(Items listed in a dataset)
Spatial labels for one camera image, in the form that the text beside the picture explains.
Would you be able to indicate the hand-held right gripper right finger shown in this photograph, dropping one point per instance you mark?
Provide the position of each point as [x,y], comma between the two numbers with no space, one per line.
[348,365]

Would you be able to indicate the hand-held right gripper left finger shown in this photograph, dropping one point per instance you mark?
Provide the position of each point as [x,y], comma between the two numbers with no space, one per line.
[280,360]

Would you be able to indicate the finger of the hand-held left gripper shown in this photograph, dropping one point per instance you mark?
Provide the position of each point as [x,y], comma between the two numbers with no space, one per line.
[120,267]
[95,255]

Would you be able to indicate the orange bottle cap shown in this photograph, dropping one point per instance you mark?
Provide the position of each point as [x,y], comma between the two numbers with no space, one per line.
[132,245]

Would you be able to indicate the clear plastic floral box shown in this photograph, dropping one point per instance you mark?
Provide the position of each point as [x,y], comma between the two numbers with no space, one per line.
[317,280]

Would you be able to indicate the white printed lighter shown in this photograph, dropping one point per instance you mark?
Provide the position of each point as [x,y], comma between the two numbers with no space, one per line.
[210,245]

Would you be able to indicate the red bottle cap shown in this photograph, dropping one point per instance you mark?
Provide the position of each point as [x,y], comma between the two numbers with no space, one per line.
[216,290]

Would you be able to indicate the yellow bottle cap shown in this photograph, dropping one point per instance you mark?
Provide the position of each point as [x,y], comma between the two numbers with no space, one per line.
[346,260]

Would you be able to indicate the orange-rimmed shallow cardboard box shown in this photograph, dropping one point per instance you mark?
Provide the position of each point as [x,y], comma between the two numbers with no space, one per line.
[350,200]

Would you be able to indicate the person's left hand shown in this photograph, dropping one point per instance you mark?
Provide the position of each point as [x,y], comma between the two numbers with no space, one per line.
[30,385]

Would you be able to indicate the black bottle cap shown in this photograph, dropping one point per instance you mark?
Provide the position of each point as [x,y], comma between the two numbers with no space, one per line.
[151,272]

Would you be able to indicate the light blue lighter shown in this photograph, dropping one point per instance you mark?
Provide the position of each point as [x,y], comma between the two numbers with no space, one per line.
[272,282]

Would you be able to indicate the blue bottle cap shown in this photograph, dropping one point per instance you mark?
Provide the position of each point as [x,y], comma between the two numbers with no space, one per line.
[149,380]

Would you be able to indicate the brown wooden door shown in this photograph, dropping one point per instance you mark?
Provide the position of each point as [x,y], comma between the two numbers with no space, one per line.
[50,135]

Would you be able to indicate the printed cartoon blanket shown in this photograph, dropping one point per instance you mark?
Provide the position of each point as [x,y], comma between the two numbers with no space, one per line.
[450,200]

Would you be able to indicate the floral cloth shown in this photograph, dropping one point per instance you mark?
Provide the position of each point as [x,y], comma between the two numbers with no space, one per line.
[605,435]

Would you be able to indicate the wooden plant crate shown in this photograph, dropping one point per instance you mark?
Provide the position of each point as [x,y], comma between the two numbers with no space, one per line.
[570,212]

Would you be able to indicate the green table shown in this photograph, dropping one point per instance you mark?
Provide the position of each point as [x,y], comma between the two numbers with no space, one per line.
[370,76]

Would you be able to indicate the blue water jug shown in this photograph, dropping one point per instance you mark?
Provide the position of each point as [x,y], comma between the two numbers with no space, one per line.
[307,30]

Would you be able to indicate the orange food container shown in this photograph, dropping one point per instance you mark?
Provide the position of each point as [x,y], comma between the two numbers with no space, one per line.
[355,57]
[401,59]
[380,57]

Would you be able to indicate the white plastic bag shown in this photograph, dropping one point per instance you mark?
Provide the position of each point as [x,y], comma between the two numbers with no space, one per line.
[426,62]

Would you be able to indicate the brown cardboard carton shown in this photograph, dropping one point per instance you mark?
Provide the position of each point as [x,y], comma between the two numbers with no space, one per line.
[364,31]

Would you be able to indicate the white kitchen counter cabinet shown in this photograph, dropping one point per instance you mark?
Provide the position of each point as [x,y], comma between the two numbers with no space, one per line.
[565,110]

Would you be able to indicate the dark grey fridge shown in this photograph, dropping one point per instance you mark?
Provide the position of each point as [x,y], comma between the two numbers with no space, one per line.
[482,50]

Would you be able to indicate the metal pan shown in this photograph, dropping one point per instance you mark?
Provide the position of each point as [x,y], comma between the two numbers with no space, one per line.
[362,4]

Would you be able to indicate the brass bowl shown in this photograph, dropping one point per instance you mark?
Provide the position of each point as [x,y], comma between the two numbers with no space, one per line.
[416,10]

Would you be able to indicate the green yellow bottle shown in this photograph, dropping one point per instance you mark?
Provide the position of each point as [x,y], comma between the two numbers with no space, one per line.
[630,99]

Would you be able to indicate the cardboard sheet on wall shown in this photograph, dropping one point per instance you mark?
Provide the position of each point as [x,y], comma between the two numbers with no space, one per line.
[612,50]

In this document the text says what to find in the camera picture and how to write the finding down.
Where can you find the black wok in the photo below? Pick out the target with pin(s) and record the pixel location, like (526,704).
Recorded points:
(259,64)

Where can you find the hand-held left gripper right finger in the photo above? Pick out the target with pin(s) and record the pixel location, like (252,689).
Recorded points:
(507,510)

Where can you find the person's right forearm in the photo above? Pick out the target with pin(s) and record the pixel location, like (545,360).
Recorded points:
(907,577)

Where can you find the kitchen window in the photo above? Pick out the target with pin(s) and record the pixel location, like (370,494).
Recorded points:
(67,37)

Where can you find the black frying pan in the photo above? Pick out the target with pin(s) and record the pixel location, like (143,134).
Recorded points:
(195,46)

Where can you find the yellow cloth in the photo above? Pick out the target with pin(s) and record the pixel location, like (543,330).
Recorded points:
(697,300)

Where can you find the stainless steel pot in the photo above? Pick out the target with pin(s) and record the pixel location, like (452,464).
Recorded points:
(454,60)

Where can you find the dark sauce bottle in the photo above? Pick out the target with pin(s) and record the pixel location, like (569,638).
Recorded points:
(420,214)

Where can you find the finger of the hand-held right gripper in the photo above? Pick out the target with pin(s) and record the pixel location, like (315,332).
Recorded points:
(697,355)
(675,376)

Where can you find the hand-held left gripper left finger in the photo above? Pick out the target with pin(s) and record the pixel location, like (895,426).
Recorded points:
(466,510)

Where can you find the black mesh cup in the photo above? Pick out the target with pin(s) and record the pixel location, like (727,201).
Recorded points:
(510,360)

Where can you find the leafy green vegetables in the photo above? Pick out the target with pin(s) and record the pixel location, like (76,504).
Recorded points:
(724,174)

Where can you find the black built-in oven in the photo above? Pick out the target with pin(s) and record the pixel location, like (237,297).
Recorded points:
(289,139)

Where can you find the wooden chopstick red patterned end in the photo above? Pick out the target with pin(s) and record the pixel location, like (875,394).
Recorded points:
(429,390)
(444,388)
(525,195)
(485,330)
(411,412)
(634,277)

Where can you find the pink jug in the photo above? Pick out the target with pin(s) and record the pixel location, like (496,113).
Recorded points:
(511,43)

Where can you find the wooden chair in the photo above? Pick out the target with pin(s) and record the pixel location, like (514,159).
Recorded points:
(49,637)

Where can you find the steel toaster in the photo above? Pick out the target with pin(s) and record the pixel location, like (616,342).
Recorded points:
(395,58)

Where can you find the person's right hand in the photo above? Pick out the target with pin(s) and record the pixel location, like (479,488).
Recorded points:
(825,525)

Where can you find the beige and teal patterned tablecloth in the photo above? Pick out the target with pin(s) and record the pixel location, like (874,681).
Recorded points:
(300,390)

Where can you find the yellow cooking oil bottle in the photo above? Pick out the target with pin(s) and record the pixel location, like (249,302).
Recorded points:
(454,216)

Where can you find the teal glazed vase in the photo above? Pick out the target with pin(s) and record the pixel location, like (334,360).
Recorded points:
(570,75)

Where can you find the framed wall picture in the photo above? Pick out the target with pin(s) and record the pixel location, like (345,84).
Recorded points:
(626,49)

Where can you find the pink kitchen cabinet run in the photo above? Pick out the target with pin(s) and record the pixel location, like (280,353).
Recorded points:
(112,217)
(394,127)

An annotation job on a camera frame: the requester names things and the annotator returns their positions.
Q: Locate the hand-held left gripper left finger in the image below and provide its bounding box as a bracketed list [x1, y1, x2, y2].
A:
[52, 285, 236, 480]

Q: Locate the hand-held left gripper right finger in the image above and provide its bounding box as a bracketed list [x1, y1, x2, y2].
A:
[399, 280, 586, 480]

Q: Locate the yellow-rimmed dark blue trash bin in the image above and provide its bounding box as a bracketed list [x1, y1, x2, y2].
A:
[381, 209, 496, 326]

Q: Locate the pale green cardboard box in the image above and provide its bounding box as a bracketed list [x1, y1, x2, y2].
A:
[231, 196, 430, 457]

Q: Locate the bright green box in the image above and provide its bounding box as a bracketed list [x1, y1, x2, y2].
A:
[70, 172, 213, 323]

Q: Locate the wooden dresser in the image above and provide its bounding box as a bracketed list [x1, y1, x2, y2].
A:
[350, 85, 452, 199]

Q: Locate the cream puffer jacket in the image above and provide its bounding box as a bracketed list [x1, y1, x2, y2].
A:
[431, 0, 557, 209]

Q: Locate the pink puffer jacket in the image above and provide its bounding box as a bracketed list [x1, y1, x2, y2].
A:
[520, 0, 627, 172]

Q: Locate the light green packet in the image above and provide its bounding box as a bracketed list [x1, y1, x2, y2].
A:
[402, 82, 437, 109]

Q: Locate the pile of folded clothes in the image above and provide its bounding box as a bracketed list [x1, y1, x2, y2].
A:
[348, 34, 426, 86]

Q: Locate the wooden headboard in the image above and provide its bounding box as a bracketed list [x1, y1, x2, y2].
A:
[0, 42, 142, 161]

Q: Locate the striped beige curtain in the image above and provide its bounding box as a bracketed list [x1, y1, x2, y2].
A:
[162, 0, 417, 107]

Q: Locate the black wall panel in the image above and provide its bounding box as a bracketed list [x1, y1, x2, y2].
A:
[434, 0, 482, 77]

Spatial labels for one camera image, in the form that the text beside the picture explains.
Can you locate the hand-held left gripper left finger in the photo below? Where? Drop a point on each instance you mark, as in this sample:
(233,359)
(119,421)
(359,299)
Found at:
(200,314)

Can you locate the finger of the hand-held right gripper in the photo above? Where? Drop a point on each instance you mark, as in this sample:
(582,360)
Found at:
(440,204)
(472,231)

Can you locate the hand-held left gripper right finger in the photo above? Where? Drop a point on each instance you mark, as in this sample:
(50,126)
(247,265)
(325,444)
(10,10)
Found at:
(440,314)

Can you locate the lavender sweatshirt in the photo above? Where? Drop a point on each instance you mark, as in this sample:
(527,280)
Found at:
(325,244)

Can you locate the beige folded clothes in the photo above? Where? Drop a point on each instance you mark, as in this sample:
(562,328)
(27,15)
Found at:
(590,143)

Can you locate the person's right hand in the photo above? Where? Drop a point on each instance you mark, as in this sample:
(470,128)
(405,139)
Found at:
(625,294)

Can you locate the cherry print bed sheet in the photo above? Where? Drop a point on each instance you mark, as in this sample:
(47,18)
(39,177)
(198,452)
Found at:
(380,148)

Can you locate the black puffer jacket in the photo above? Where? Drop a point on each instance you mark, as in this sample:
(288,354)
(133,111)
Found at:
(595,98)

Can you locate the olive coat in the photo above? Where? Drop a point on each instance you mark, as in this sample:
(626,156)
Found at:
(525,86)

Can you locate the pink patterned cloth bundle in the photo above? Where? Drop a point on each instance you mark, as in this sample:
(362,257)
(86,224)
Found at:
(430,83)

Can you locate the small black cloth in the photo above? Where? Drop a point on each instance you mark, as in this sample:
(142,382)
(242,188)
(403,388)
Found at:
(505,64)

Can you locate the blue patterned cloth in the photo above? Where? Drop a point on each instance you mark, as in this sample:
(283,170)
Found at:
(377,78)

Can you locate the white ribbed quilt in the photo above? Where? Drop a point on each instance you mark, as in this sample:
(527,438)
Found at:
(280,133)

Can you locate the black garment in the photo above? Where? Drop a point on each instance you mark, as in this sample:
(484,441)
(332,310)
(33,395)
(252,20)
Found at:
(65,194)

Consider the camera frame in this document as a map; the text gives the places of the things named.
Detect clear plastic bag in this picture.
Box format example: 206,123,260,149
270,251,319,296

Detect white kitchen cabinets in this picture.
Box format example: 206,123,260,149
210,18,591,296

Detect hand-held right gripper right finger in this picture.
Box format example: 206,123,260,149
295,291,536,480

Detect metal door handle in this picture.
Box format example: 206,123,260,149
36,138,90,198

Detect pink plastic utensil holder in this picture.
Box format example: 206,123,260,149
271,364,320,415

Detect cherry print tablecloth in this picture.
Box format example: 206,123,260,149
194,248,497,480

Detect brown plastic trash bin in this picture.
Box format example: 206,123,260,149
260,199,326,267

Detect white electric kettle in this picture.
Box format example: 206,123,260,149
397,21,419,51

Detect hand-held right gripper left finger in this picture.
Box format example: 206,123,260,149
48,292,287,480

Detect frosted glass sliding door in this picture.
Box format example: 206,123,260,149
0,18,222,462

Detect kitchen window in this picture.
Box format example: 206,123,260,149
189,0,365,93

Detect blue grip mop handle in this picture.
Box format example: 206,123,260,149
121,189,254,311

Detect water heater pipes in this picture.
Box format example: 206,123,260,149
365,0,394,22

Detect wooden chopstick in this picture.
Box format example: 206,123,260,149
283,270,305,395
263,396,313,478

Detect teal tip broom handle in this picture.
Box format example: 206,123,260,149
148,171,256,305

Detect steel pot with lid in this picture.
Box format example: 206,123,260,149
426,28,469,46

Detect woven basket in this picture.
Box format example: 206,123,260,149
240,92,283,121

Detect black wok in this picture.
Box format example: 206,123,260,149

== How to complete this task ==
Quote exactly the stretch of lines above that starts at the first one and ends at the line with "Would you be able to indicate the hand-held right gripper right", and nothing beyond it.

== Output of the task ==
Spatial labels for one camera image, in the form that the text beside the picture explains.
Would you be able to indicate the hand-held right gripper right finger shown in this photograph, dropping one point per instance you mark?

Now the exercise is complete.